Gas Prices of America: The Machine-Augmented Crowd-Sourcing Era

Abstract

Google Street View (GSV) comprises the largest collection of vehicle-based imagery of the natural environment. With high spatial resolution, GSV has been widely adopted to study the natural environment despite its relatively low temporal resolution (i.e. limited time-series imagery available at a given location). However, vehicular-based imagery is poised to grow dramatically with the prophesied circulation of fleets of highly instrumented autonomous vehicles (AVs), producing high spatio-temporal resolution imagery of urban environments. As with GSV, leveraging these data presents the opportunity to extract information about the lived environment, while their high temporal resolution enables the study and annotation of time-varying phenomena. For example, circulating AVs will often capture location-coded images of gas stations. With a suitable CV system, one could extract the advertised numerical gas prices and automatically update crowd-sourced applications, such as GasBuddy. To this end, we assemble and release the Gas Prices of America (GPA) dataset, a large-scale, benchmark dataset of advertised gas prices from GSV imagery across the 49 mainland United States of America. Comprising 2,048 high quality annotated images, the GPA dataset enables the development and evaluation of CV models for gas price extraction from complex urban scenes. More generally, this dataset provides a challenging benchmark against which CV models can be evaluated for multi-number, multi-digit recognition tasks in the wild.

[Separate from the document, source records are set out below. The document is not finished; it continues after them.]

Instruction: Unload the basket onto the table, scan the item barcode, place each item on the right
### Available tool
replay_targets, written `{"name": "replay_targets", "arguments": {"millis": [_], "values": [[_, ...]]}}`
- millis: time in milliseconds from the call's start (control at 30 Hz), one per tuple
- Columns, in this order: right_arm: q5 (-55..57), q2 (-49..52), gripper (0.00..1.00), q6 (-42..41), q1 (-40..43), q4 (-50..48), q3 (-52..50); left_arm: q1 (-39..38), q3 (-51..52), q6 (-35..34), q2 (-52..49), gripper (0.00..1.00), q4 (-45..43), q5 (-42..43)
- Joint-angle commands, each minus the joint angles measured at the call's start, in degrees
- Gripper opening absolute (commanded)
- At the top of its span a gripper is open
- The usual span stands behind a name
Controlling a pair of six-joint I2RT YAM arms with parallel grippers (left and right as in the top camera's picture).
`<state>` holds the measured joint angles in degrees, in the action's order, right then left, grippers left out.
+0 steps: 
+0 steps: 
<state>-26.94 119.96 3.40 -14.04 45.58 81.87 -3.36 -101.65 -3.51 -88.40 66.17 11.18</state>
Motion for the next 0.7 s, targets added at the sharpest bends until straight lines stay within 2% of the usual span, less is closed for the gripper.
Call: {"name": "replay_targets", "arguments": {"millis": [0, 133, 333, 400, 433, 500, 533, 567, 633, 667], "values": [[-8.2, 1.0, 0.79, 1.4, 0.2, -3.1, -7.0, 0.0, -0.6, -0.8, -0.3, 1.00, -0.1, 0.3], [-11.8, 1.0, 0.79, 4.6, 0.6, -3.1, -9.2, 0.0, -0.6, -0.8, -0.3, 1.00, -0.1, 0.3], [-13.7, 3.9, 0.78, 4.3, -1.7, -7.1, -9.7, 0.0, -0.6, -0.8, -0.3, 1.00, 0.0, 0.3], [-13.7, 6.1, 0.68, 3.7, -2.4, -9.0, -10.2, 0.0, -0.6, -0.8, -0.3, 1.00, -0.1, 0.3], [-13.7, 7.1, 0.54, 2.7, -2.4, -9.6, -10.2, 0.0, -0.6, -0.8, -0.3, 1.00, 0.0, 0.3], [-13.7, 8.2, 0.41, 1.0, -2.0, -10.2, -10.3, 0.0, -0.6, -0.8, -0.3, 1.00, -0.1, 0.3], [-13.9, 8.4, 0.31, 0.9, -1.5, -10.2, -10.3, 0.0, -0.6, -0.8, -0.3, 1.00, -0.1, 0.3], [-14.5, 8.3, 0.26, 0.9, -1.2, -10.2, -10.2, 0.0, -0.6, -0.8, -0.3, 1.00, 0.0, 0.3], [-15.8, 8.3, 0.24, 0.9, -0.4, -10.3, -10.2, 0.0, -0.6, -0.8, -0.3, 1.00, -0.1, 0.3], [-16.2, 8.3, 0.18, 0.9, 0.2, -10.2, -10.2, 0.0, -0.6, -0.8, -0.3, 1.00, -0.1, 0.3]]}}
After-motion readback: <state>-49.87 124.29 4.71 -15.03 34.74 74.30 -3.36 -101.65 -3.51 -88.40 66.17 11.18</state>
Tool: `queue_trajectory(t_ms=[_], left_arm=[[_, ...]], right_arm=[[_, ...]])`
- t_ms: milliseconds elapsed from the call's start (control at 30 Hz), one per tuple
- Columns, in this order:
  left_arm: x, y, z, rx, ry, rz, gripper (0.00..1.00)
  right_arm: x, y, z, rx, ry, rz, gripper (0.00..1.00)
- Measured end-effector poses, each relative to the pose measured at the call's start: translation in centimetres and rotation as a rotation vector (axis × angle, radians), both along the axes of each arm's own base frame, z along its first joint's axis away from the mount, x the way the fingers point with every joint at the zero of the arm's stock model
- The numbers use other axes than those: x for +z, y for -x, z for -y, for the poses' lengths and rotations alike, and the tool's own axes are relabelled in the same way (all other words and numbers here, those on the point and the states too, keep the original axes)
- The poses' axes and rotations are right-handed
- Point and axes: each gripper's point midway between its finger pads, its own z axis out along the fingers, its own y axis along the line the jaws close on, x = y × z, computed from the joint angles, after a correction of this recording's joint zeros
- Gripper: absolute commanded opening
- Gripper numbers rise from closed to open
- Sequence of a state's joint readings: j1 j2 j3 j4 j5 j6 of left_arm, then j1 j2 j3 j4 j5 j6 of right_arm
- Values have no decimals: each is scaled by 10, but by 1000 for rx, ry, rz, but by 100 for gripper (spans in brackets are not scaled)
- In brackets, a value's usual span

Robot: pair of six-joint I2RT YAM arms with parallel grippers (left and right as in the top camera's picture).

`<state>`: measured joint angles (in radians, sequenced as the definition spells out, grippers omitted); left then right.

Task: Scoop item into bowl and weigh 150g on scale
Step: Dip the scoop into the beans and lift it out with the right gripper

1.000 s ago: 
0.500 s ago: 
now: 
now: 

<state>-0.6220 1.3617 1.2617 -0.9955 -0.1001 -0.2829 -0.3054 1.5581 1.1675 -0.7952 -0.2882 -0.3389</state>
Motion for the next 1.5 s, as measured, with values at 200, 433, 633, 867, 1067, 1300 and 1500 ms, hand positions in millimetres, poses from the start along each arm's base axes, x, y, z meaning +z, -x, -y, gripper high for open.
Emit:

For the digit-level classification task, the YOLO digit detection model trained on the Street View House Numbers dataset performed comparably to a random classifier, highlighting the difficulty of this task. Conversely, for the full-sign segmentation task, transfer learning of a DeepLabV3 ResNet101 model achieved a test F1 performance of 0.7125, following 100 epochs. Highly accurate models, when integrated with AV platforms, will represent the first opportunity to automatically update the traditionally human crowd-sourced GasBuddy dataset, heralding an era of machine-augmented crowd-sourcing. The dataset is available online at cu-bic.ca/gpa and at doi.org/10.5683/SP2/KQ6VNG. Accompanying code can be found at github.com/GreenCUBIC/Gas-Prices-of-America.

Publication
2020 17th Conference on Computer and Robot Vision (CRV)